Activity >>
Copy all the lines of the data that include the word "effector".

○ ○ ○ ○ ○ ○ ○

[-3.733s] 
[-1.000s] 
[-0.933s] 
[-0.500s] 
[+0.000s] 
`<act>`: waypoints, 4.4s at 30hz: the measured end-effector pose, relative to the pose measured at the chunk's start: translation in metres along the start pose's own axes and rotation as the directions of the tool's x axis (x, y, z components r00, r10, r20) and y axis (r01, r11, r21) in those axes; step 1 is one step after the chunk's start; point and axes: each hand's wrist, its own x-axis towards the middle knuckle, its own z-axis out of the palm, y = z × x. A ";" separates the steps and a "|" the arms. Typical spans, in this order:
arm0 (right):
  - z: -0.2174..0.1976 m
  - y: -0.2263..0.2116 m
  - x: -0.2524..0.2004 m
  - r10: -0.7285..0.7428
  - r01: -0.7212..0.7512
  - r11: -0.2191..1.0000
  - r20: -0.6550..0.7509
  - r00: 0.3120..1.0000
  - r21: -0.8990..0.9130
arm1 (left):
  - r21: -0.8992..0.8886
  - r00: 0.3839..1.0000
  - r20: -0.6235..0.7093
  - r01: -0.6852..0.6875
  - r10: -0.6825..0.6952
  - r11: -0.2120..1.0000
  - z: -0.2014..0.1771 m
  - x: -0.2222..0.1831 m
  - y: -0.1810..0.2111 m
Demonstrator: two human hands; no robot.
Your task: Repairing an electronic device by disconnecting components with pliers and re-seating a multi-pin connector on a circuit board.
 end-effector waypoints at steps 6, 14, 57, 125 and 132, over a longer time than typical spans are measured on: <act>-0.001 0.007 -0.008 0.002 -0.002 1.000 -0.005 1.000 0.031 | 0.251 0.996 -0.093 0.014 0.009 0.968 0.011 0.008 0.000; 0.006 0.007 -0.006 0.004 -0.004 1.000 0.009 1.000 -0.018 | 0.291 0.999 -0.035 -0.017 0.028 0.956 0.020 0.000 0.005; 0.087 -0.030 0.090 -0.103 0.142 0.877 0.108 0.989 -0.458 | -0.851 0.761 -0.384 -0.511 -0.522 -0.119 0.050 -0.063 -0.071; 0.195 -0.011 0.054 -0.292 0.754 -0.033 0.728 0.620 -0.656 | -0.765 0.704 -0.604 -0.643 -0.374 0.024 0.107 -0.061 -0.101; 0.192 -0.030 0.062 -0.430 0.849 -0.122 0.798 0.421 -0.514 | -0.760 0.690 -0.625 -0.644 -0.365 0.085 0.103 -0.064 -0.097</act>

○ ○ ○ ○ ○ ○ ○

Exercise solution >>
`<act>`: waypoints, 4.4s at 30hz: the measured end-effector pose, relative to the pose measured at the chunk's start: translation in metres along the start pose's own axes and rotation as the directions of the tool's x axis (x, y, z components r00, r10, r20) and y axis (r01, r11, r21) in those axes; step 1 is one step after the chunk's start; point and axes: each hand's wrist, its own x-axis towards the middle knuckle, its own z-axis out of the palm, y = z × x. A ";" separates the steps and a "|" the arms. Typical spans, in this order:
 end-effector waypoints at steps 6, 14, 57, 125 and 132, over a longer time than typical spans are measured on: <act>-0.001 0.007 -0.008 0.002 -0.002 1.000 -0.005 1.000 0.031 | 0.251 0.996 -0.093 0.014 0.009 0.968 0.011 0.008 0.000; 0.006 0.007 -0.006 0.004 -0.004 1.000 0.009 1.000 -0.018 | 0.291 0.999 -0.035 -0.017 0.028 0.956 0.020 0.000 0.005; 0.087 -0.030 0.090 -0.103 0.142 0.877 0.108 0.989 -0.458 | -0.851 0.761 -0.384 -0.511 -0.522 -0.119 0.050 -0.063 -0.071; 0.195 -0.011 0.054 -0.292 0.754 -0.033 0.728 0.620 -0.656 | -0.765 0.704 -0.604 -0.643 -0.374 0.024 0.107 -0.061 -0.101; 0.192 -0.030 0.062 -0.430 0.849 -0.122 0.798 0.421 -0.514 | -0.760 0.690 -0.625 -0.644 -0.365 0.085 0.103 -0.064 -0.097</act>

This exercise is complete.